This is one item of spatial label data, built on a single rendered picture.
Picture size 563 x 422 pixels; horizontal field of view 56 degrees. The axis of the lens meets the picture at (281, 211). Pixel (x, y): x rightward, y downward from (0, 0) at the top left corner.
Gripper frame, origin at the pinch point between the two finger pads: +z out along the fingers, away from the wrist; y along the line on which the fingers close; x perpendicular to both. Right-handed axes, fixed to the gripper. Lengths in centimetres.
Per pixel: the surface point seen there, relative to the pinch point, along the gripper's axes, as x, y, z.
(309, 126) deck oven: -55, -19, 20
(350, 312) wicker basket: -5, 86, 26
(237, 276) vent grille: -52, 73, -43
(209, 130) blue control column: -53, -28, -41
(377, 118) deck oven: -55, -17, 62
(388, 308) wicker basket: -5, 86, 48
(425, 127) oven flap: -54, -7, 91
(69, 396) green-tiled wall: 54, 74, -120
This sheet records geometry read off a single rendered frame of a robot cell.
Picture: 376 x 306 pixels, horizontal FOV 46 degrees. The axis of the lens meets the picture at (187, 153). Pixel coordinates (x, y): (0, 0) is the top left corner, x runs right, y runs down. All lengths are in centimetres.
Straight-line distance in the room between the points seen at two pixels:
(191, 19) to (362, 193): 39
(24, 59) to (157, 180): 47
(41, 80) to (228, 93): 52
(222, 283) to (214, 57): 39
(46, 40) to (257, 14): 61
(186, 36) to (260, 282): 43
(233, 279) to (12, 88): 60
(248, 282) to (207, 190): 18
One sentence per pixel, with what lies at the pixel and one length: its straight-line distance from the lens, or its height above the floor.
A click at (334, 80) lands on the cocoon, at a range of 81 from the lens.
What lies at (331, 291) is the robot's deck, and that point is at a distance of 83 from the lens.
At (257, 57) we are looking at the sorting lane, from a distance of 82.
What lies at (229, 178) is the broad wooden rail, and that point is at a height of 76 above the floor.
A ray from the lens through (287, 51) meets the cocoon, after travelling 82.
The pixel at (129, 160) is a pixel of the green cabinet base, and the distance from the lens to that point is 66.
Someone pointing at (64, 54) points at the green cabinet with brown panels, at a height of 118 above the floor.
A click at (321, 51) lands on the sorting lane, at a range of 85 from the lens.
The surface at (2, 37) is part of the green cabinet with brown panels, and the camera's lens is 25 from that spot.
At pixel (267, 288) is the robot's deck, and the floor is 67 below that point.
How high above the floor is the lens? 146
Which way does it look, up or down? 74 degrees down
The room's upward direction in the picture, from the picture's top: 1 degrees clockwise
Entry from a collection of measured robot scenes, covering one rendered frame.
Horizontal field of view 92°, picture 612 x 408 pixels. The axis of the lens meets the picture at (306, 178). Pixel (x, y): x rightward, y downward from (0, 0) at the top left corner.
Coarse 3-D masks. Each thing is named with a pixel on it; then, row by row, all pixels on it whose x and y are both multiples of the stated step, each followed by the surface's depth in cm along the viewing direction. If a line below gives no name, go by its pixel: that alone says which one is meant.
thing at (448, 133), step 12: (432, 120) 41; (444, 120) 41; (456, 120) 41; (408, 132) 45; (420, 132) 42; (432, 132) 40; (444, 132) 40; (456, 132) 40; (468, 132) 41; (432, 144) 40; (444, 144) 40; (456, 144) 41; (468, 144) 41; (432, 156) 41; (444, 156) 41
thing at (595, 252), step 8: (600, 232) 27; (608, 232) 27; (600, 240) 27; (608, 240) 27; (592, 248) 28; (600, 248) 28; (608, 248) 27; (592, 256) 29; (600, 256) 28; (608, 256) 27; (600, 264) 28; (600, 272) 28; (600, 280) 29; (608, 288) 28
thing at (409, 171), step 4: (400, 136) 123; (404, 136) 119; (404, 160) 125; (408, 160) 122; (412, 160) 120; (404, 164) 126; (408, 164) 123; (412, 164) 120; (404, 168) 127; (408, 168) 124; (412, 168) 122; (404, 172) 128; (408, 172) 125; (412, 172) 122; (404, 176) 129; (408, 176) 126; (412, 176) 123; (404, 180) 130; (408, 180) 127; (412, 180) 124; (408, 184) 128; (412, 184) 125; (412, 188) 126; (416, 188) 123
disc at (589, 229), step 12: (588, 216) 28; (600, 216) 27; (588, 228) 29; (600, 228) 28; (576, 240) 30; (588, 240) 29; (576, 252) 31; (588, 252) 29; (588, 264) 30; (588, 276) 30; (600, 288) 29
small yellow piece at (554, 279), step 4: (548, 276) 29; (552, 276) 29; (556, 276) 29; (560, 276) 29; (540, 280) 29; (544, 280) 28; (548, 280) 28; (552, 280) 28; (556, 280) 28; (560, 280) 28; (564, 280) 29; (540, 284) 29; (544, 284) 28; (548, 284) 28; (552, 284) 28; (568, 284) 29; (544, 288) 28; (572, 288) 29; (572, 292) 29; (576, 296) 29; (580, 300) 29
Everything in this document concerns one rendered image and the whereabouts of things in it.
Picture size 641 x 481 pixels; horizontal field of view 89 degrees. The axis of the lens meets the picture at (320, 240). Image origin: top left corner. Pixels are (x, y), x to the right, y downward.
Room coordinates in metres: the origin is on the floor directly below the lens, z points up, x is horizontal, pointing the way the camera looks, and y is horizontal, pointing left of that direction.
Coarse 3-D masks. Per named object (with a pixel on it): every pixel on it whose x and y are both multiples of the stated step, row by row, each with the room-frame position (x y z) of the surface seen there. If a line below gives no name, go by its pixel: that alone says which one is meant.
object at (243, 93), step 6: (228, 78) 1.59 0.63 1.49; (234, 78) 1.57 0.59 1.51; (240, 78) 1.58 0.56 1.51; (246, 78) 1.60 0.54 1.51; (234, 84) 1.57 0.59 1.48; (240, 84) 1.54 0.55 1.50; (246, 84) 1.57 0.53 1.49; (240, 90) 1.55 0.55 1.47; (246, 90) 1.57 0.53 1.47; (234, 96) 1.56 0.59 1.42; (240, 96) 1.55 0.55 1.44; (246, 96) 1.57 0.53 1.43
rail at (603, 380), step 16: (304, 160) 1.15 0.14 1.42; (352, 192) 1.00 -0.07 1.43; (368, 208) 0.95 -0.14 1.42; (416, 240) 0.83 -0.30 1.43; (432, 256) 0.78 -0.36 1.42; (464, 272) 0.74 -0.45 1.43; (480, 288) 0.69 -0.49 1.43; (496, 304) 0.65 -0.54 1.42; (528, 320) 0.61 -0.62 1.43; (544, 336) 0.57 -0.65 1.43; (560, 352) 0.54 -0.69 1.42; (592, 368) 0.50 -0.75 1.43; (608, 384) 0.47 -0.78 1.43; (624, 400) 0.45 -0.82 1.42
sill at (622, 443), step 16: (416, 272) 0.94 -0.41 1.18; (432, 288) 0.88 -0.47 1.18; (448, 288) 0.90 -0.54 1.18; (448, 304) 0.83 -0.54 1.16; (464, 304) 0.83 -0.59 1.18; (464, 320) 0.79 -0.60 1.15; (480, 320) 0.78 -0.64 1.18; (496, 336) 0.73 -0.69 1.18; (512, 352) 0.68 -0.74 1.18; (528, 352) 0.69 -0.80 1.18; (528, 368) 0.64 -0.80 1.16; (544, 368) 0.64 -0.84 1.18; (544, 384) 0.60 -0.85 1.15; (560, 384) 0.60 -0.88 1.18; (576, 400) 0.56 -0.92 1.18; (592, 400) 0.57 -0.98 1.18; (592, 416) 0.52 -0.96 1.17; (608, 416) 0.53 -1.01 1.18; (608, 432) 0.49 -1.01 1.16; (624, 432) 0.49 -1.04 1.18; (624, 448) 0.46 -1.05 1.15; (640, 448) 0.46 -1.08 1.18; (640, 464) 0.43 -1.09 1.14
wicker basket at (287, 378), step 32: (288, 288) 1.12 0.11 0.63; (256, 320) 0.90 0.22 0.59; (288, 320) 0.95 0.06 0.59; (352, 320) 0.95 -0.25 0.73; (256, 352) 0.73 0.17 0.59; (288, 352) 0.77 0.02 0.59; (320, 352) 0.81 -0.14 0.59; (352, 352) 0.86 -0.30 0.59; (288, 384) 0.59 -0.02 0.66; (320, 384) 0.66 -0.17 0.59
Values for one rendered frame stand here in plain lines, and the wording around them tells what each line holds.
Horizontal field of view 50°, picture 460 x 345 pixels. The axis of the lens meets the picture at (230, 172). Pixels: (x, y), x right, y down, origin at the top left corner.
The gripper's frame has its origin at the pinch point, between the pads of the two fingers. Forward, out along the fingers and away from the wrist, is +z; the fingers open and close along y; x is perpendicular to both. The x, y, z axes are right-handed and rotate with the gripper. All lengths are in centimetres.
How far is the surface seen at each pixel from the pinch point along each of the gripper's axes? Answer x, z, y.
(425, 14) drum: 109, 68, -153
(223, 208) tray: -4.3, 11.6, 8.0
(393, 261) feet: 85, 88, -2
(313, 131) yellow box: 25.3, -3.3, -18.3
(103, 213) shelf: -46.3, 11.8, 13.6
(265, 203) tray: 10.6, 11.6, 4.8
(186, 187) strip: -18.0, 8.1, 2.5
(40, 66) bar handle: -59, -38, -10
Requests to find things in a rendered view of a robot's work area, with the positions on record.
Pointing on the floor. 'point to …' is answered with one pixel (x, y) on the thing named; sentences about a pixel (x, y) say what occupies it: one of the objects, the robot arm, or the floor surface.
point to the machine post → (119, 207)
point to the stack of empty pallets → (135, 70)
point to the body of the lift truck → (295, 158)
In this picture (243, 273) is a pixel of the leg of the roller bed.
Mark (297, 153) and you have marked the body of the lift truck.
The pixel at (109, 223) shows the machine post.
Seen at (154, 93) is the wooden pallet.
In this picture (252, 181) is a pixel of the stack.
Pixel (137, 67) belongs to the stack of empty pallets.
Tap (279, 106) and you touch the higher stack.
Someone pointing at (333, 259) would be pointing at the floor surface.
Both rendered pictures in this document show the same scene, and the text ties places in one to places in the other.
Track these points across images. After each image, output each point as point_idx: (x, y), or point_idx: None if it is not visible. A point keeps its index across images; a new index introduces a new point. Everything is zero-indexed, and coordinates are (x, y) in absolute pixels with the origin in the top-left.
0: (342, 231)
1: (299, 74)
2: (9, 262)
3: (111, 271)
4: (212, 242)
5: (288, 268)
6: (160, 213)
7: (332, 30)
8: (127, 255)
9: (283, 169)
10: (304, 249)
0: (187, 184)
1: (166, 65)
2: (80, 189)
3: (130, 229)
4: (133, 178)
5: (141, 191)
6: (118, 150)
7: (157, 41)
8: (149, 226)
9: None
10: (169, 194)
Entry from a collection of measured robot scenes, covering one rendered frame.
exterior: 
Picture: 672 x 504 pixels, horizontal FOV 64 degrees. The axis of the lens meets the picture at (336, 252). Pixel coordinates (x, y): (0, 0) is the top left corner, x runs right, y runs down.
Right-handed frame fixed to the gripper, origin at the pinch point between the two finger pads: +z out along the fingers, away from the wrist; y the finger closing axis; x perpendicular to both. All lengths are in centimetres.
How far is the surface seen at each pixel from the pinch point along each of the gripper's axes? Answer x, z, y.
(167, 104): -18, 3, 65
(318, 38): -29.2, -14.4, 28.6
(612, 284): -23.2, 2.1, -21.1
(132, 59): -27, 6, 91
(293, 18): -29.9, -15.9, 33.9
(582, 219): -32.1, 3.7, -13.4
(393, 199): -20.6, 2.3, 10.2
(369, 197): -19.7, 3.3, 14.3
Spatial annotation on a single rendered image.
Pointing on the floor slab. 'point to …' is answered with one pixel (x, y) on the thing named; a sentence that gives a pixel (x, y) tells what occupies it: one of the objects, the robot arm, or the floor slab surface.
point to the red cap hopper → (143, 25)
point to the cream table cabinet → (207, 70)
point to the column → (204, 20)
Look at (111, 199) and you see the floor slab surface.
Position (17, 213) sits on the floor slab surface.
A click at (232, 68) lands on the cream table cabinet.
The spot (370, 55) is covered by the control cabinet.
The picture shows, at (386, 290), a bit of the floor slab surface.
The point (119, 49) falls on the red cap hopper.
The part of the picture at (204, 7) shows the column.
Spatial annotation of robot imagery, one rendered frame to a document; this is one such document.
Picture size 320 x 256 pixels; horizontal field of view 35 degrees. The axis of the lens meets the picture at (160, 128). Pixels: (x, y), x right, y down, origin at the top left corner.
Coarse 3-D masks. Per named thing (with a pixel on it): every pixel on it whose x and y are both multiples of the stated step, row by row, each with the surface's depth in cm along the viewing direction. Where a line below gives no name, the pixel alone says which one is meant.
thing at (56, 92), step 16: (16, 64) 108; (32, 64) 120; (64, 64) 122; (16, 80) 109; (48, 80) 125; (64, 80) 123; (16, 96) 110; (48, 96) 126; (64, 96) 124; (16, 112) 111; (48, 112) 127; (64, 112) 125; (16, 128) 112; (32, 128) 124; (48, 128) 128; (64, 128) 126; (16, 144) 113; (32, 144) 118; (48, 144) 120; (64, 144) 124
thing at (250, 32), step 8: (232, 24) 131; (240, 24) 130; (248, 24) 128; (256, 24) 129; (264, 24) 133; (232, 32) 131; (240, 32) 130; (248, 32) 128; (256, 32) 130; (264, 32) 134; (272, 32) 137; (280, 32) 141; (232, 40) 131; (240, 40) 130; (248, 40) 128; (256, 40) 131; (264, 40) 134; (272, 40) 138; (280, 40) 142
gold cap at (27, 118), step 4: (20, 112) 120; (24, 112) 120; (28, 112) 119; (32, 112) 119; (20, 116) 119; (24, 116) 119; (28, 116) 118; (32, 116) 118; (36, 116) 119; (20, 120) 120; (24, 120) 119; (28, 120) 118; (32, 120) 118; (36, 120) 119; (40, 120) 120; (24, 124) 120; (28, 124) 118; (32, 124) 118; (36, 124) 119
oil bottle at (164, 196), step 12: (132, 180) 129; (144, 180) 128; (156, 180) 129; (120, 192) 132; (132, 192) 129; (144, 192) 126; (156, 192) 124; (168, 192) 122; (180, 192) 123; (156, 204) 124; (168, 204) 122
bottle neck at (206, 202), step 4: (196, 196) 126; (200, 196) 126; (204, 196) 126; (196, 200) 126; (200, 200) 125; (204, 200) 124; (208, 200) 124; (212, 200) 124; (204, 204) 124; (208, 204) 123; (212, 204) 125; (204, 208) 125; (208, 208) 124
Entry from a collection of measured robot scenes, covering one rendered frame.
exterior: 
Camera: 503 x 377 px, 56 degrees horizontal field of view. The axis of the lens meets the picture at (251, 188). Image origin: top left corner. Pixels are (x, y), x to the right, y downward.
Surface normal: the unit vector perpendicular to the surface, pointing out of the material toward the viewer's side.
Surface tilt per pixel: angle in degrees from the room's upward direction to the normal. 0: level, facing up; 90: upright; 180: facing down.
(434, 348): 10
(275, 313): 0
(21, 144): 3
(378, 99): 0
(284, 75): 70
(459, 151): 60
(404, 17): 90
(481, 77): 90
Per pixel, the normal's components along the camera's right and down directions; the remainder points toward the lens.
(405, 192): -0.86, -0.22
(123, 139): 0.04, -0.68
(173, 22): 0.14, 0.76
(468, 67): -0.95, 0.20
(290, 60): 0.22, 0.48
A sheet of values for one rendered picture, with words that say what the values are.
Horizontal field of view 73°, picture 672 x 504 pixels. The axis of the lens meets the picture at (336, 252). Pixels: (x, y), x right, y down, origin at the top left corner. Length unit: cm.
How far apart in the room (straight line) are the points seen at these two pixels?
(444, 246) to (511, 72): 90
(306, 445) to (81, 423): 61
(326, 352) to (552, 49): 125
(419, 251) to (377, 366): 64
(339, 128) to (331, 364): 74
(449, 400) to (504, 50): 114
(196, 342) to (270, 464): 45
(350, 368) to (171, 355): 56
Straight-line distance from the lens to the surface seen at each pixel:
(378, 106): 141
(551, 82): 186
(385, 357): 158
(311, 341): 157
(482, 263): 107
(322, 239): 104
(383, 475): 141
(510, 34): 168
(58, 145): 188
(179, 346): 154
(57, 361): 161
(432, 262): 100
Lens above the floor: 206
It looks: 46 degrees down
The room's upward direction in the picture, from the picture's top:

============

### Task statement
Above are the entries. Output exactly the lines beginning with the line that has "(393, 199): -20.6, 2.3, 10.2" and ending with the line that has "Spatial annotation on".

### Written answer
(393, 199): -20.6, 2.3, 10.2
(369, 197): -19.7, 3.3, 14.3
Spatial annotation on a single rendered image.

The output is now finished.